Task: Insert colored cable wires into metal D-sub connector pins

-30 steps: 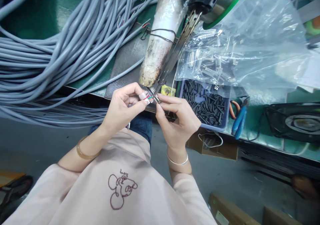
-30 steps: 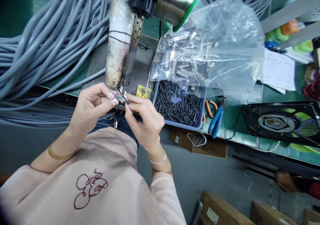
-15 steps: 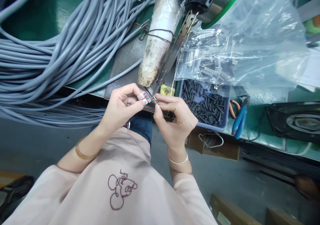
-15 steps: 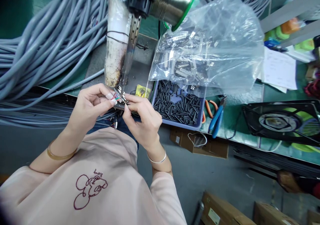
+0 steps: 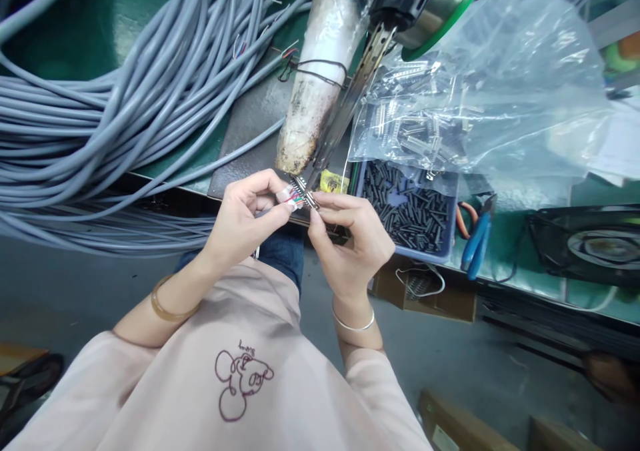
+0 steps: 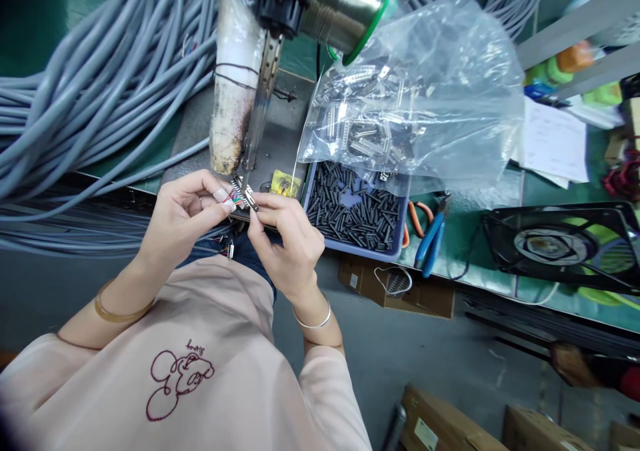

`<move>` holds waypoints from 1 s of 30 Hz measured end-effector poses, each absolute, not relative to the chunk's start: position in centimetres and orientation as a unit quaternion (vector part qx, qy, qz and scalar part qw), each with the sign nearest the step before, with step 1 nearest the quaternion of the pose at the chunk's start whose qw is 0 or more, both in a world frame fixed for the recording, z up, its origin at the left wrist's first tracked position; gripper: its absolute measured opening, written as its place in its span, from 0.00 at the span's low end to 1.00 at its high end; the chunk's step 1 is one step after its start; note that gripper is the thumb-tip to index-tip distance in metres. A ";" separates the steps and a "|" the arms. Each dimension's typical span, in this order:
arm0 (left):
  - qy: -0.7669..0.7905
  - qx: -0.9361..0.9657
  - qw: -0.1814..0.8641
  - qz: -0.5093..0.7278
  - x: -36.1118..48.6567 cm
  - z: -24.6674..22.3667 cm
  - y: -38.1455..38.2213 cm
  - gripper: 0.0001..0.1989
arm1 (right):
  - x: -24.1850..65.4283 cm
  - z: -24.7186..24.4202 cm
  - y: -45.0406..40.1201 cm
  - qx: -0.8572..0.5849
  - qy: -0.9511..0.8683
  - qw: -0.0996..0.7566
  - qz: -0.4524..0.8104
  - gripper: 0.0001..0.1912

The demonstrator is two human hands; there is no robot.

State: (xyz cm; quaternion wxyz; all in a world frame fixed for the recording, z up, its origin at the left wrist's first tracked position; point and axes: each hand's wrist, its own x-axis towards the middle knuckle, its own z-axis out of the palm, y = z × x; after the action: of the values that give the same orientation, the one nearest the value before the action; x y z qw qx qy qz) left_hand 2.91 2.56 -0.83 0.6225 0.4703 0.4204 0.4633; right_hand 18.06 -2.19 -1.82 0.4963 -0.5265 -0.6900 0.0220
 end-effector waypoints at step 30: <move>0.413 0.491 0.600 0.478 3.0 -0.9 2.9 0.07 | 17.9 -1.3 -1.6 -0.518 -0.701 0.490 -0.012 0.10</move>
State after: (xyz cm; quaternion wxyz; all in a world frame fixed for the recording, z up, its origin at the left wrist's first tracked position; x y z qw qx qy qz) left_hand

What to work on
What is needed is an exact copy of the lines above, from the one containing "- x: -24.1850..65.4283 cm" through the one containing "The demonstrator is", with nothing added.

Output below
  - x: -24.1850..65.4283 cm
  - z: -24.7186..24.4202 cm
  - y: -45.0406..40.1201 cm
  - qx: -0.8572..0.5849
  - qy: -0.9511..0.8683
  - qw: -0.0996..0.7566
  - qz: -0.4524..0.8104
  - gripper: 0.0001..0.1912

The demonstrator is two human hands; there is no robot.

That completes the output for this exercise.